All of the data should be restated word for word, with the pictures omitted.
---------- SUPPLIED INFORMATION
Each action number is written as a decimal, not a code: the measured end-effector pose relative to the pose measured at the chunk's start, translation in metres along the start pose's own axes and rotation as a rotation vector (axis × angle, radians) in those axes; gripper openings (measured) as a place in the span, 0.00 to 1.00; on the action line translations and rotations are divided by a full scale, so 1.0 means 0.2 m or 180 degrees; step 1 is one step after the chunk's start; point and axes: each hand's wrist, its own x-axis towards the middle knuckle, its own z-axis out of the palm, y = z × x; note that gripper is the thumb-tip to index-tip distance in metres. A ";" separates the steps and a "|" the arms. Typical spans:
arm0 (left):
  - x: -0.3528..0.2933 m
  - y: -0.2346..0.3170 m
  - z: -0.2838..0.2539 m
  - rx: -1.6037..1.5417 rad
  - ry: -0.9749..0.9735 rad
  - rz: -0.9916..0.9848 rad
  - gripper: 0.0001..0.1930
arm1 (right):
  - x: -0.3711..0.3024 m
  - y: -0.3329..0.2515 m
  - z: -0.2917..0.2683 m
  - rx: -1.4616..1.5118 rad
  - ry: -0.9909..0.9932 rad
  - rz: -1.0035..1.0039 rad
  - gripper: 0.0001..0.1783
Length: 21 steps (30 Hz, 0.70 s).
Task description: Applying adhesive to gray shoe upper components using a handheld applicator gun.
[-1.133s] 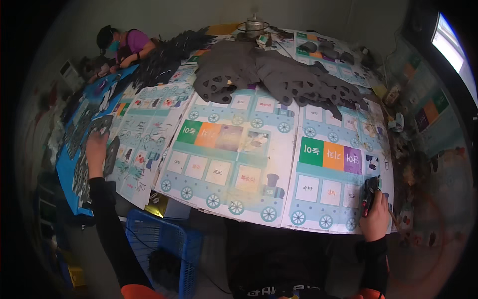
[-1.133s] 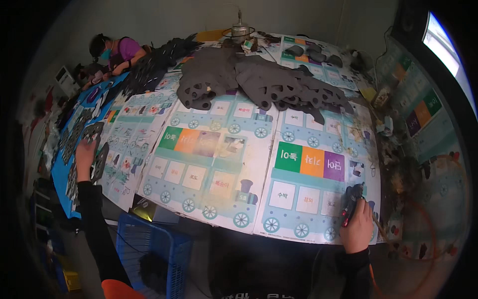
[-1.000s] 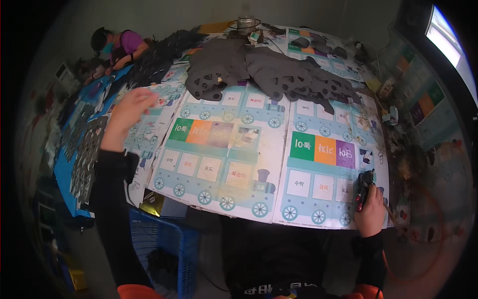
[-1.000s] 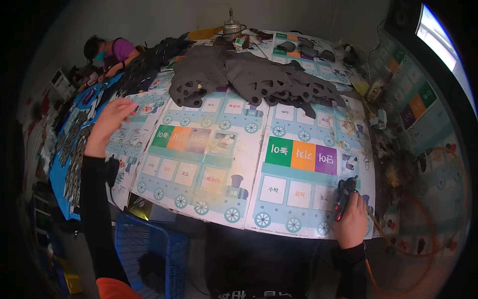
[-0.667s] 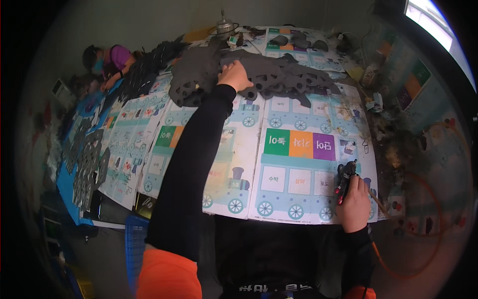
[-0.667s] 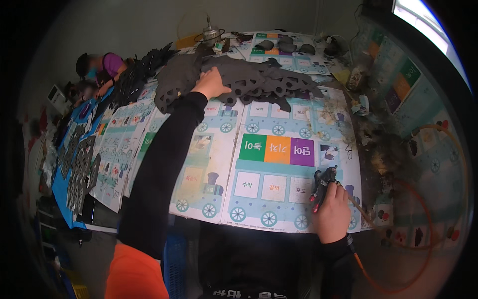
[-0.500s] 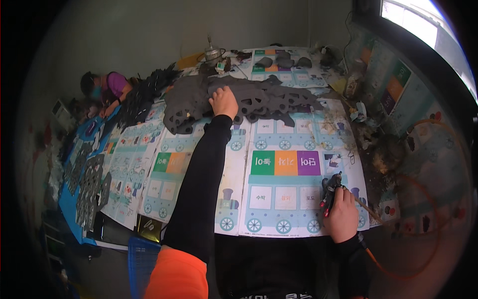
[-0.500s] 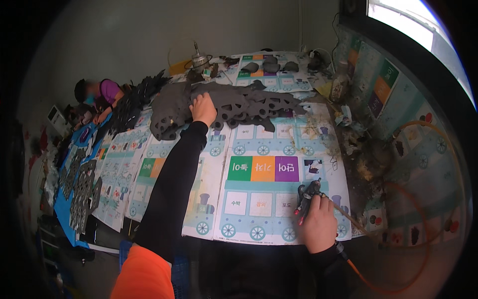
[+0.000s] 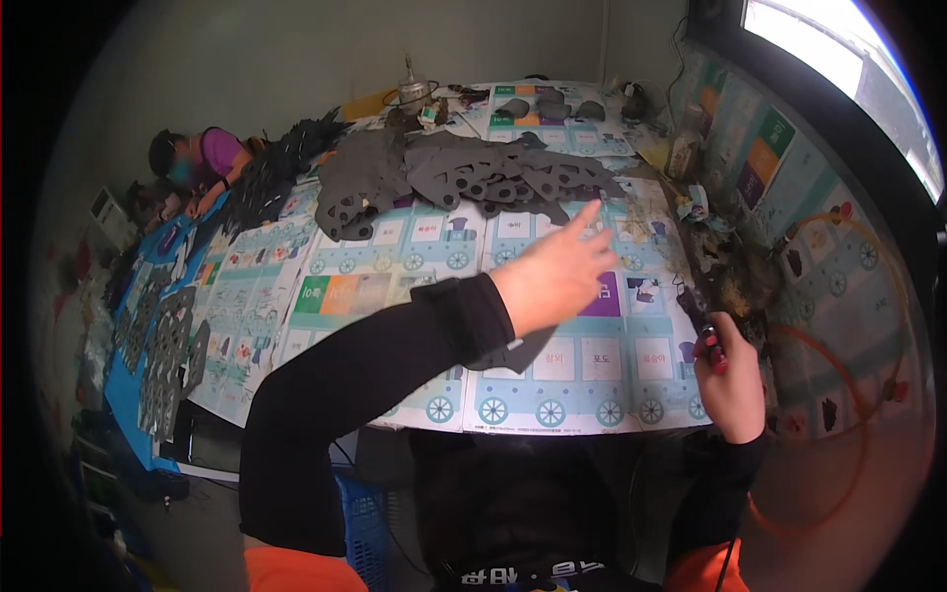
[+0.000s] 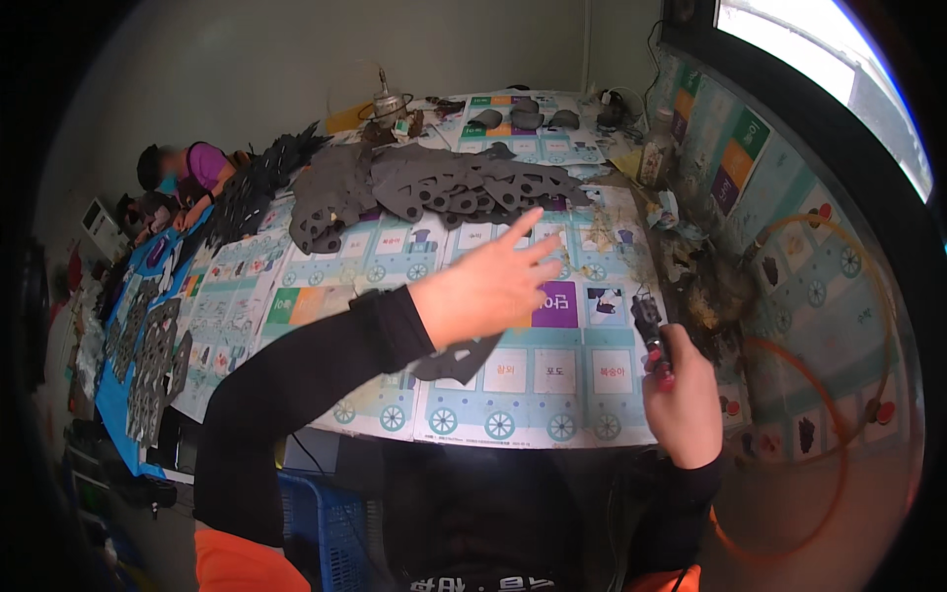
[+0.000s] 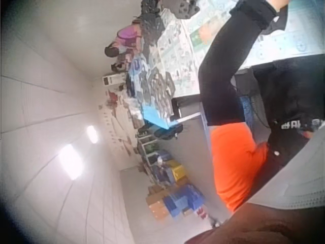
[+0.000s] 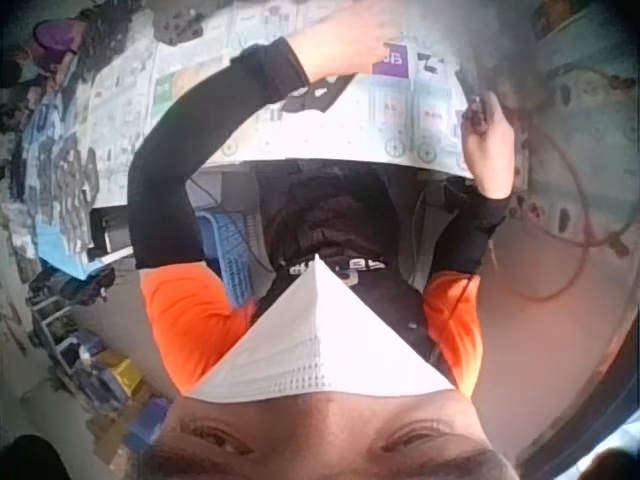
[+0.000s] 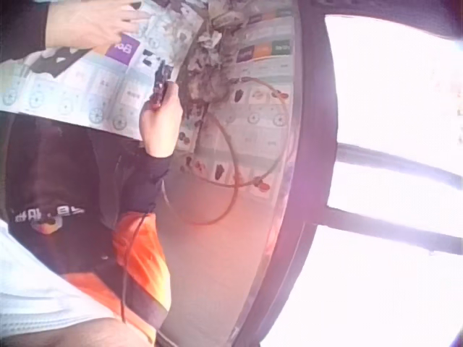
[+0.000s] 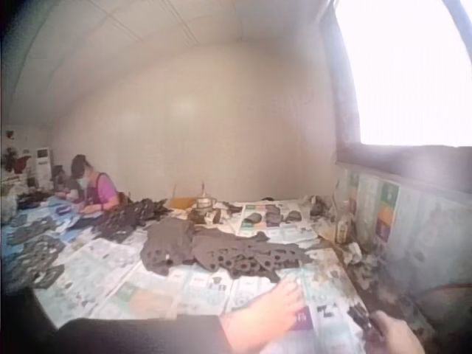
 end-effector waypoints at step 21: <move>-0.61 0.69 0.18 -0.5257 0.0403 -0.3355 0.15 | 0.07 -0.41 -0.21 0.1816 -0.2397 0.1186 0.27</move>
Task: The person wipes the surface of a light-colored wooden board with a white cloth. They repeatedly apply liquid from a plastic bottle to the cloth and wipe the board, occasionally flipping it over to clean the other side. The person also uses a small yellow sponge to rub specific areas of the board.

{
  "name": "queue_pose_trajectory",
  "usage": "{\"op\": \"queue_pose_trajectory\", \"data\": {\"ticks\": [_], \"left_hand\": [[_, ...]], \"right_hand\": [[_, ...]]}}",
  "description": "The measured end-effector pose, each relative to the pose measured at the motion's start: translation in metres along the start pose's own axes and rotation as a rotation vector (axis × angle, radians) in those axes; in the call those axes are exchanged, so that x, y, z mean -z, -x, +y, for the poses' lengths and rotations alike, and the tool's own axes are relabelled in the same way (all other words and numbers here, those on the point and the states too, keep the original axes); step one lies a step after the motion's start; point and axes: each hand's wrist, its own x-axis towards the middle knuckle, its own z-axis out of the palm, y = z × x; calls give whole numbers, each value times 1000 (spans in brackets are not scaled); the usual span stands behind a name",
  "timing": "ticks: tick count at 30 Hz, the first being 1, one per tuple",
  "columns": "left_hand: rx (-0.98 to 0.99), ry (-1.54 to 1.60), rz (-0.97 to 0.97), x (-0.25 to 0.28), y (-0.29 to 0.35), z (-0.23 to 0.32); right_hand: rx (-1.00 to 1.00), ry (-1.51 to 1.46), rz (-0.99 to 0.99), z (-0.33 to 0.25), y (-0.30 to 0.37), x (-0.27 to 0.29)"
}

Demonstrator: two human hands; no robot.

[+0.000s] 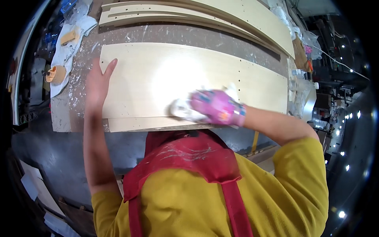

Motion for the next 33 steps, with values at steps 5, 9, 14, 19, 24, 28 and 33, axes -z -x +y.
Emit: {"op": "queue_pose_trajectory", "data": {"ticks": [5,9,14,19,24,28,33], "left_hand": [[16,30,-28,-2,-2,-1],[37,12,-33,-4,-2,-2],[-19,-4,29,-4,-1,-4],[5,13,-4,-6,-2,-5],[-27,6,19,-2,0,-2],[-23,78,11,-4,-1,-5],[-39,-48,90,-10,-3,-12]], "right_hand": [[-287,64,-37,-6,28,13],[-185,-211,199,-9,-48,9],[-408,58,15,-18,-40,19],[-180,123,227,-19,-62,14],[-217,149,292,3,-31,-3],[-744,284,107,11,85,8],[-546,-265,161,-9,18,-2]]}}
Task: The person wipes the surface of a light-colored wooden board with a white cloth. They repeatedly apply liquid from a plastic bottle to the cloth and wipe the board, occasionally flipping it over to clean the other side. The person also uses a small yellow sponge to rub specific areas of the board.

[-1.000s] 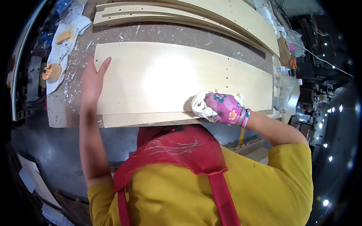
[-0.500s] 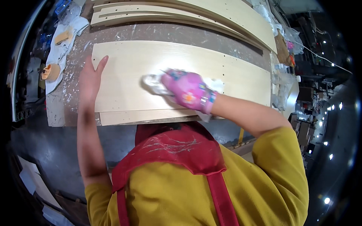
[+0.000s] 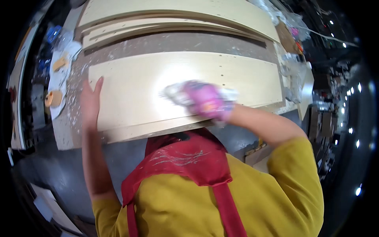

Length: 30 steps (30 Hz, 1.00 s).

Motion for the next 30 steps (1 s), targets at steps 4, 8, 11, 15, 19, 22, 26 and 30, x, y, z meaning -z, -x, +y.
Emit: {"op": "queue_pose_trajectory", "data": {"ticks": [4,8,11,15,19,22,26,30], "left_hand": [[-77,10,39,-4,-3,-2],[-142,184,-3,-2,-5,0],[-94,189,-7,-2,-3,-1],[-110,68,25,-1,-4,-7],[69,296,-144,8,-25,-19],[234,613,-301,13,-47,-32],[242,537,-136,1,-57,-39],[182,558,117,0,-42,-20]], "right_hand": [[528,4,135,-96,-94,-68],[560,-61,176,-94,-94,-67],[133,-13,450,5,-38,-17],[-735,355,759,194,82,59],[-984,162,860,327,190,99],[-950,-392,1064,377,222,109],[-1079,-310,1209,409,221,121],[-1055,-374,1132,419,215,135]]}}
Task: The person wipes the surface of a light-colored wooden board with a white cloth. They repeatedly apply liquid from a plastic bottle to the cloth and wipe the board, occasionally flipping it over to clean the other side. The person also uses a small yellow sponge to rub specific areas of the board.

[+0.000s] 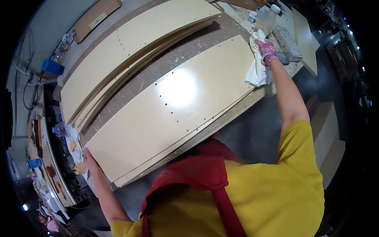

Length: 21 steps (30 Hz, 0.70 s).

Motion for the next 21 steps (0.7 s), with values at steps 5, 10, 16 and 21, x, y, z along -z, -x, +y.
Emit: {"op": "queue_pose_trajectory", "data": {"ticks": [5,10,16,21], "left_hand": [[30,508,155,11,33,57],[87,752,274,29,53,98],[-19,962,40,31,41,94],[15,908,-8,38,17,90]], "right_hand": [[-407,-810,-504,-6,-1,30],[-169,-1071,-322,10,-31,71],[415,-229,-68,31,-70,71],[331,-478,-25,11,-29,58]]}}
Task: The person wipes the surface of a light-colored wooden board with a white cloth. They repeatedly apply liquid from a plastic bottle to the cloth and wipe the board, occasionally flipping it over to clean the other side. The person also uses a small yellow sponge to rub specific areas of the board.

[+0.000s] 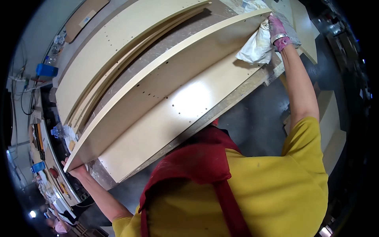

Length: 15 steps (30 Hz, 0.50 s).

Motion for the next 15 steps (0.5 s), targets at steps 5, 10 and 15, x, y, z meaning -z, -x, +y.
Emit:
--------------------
**OUTPUT**.
Each action number is written as a decimal, not a code: the measured end-effector pose relative to the pose measured at the chunk's start, translation in metres along the start pose's own axes and rotation as a rotation vector (axis × angle, radians) in those axes; gripper openings (measured) as a place in the span, 0.00 to 1.00; on the action line translations and rotations are divided by a full scale, so 1.0 means 0.2 m or 180 degrees; step 1 is one step after the chunk's start; point and axes: each hand's wrist, its own x-axis towards the middle knuckle, its own z-axis out of the palm, y = z × x; note that gripper is the thumb-tip to index-tip distance in metres. A ";" separates the steps and a "|" the arms. Typical spans:
arm0 (left):
  - x: -0.3528..0.2933 m
  - y: -0.2346..0.3170 m
  - z: -0.2838..0.2539 m
  - rx: -1.6037..1.5417 rad
  - ry: -0.9749..0.9735 rad
  - rz: -0.9916..0.9848 rad
  - gripper: 0.0001..0.1930
arm1 (right):
  - x: -0.3711..0.3024 m
  - y: -0.3329..0.2515 m
  - z: -0.2917..0.2683 m
  - rx: -1.4616..1.5118 rad
  - ry: -0.9909..0.9932 rad
  - rz: -1.0035..1.0039 rad
  - gripper: 0.0001..0.1783
Length: 21 steps (30 Hz, 0.70 s).
Task description: Applying adhesive to gray shoe upper components using a handheld applicator gun.
[-1.133s] 
[-1.133s] 
[-1.000s] 
[-1.000s] 
[-0.667s] 
[-0.667s] 
[-0.500s] 
[-0.500s] 
[+0.000s] 
[+0.000s] 
[+0.000s] 
[+0.000s] 
[+0.000s] 
[+0.000s] 
 end-effector waypoints at step 21: <move>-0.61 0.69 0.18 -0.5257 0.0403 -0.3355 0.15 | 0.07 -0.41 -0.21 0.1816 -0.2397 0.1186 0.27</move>
Task: The person wipes the surface of a light-colored wooden board with a white cloth. They repeatedly apply liquid from a plastic bottle to the cloth and wipe the board, occasionally flipping it over to clean the other side. The person also uses a small yellow sponge to rub specific areas of the board.

{
  "name": "queue_pose_trajectory",
  "usage": "{\"op\": \"queue_pose_trajectory\", \"data\": {\"ticks\": [_], \"left_hand\": [[_, ...]], \"right_hand\": [[_, ...]]}}",
  "description": "The measured end-effector pose, each relative to the pose measured at the motion's start: translation in metres along the start pose's own axes and rotation as a rotation vector (axis × angle, radians) in those axes; in the call those axes are exchanged, so that x, y, z mean -z, -x, +y, for the poses' lengths and rotations alike, and the tool's own axes are relabelled in the same way (all other words and numbers here, those on the point and the states too, keep the original axes); step one lies a step after the motion's start; point and axes: each hand's wrist, its own x-axis towards the middle knuckle, its own z-axis out of the palm, y = z × x; calls give whole numbers, each value times 1000 (spans in brackets are not scaled); the usual span stands behind a name",
  "timing": "ticks: tick count at 30 Hz, the first being 1, one per tuple",
  "columns": "left_hand: rx (-0.98 to 0.99), ry (-1.54 to 1.60), rz (-0.97 to 0.97), x (-0.25 to 0.28), y (-0.29 to 0.35), z (-0.23 to 0.32); right_hand: rx (-1.00 to 1.00), ry (-1.51 to 1.46), rz (-0.99 to 0.99), z (-0.33 to 0.25), y (-0.30 to 0.37), x (-0.27 to 0.29)"
}

Demonstrator: two human hands; no robot.

[+0.000s] 

Motion for the next 33 steps, with values at steps 5, 9, 14, 19, 24, 28 and 33, axes -z -x +y.
Emit: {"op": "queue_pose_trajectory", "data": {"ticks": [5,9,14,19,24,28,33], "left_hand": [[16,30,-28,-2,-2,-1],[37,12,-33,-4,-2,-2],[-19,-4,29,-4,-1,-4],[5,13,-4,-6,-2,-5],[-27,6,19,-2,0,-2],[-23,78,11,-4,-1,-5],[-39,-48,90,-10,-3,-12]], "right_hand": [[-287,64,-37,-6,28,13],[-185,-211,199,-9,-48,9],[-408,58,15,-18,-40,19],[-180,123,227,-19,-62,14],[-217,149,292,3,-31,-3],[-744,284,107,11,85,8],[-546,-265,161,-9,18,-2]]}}
Task: The person wipes the surface of a light-colored wooden board with a white cloth. They repeatedly apply liquid from a plastic bottle to the cloth and wipe the board, occasionally flipping it over to clean the other side. The person also uses a small yellow sponge to rub specific areas of the board.

[-1.000s] 
[-0.500s] 
[+0.000s] 

Length: 30 steps (30 Hz, 1.00 s).

Motion for the next 30 steps (1 s), targets at steps 4, 8, 11, 15, 19, 22, 26 and 30, x, y, z meaning -z, -x, +y.
Emit: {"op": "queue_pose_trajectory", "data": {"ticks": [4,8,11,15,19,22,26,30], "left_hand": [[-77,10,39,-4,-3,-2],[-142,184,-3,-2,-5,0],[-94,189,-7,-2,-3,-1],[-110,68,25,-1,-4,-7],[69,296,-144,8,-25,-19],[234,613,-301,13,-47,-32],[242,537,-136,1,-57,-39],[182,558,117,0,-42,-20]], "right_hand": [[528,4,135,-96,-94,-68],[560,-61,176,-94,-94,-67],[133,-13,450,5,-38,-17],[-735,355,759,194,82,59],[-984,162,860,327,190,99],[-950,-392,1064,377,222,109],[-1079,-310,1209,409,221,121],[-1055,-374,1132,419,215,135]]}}
Task: The person wipes the surface of a light-colored wooden board with a white cloth. They repeatedly apply liquid from a plastic bottle to the cloth and wipe the board, occasionally flipping it over to clean the other side. The person also uses a small yellow sponge to rub specific areas of the board.

[+0.000s] 

Length: 21 steps (30 Hz, 0.70 s).

Motion for the next 21 steps (0.7 s), with values at steps 5, 10, 16 and 21, x, y, z along -z, -x, +y.
Emit: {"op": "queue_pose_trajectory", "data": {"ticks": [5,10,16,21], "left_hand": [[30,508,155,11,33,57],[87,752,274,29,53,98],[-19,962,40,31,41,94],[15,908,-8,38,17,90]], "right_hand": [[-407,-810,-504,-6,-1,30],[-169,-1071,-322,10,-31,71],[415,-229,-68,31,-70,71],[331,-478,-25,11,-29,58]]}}
Task: The person wipes the surface of a light-colored wooden board with a white cloth. They repeatedly apply liquid from a plastic bottle to the cloth and wipe the board, occasionally flipping it over to clean the other side. The person also uses a small yellow sponge to rub specific areas of the board.

[+0.000s] 

Length: 15 steps (30 Hz, 0.50 s).

Motion for the next 15 steps (0.5 s), targets at steps 5, 10 and 15, x, y, z meaning -z, -x, +y.
Emit:

Nothing else is required to complete the output.